To make it concrete, this means for our use case we now need to do 2 things as part of our release:

  1. Make sure the code and the license is available. We could bundle directly with the binary or point to where the user is guaranteed to be able to access it and get a copy. We are distributing the executable, so it is our responsibility to make sure that's available. For our organization a non-controlled GitHub repo that we cannot guarantee is available is not sufficient so we will likely either bundle or mirror in this case, but other organizations may choose differently and point at the original GitHub repo (as has been suggested in this thread).
  2. Bundle some documentation with the binary (in say a tarball or a Docker image or whatever) with clear instructions on where the end user can get a copy of the source code, and do that for every distribution or release that contains this binary.

This comment thread has mostly focused on 1., but 2. is equally required.
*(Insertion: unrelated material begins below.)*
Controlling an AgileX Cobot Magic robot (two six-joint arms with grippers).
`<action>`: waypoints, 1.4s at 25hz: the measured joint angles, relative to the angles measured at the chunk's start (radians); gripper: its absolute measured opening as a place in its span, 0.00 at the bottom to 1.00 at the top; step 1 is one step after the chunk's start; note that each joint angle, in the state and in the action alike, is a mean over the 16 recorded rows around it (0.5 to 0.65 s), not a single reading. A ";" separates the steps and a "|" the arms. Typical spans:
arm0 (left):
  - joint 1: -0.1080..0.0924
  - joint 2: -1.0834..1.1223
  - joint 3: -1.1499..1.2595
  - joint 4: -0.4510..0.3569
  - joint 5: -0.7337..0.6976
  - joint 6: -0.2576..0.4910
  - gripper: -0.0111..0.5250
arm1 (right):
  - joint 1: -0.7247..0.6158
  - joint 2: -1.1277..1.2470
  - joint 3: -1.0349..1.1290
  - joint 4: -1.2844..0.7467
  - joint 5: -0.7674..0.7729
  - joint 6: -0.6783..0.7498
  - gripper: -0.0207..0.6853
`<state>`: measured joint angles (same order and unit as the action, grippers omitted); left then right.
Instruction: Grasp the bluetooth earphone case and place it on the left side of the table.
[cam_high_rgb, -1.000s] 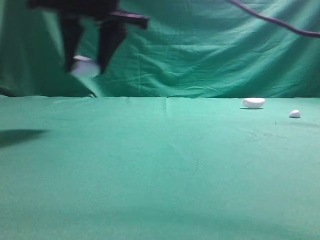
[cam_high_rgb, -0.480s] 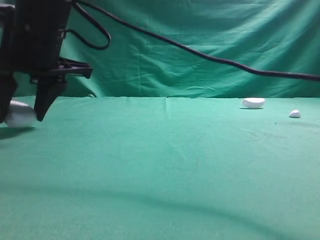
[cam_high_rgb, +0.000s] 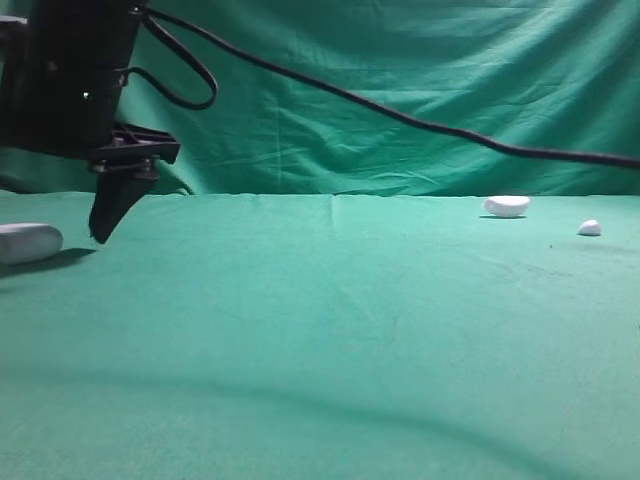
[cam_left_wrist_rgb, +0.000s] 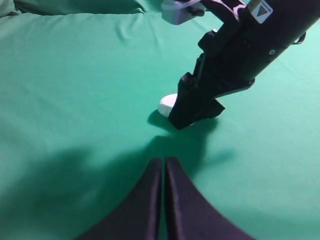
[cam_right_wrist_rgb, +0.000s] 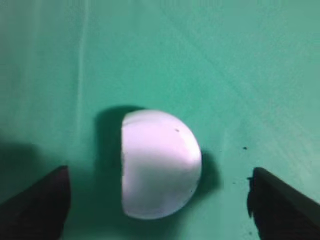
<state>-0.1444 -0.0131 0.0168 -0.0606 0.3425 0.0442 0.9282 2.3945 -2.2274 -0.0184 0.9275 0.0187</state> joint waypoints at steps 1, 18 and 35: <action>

We'll see what we can do, but as noted above, this is a dependency of a dependency, and we can't really rip out that first/direct dependency. They will have to act on this more than we will I think, unless I'm missing something. Do you have a specific request for us?

I hear you. When I initially filed this I wasn't sure how it was used (I just did a quick scan and misread it as just an interface use, which @hslatman corrected) and hoped it would be an easy change worth doing.

Do you have a specific request for us?

Besides removal/replacement, if there's a way to not bundle the acme server by default (or however else this gets pulled in?), this can help so users can choose not to include the dependency if they have no use for it. I assume this might be hard to do to keep backwards compatible.

Alternatively, call the dependency out somewhere like https://caddyserver.com/docs/build and https://caddyserver.com/download so that users who are considering building and distributing from source or from the pre-built binaries are aware that there might be licensing obligations when they do so, depending on who they distribute to. Right now it's totally opaque unless you dig through the Go dependency tree.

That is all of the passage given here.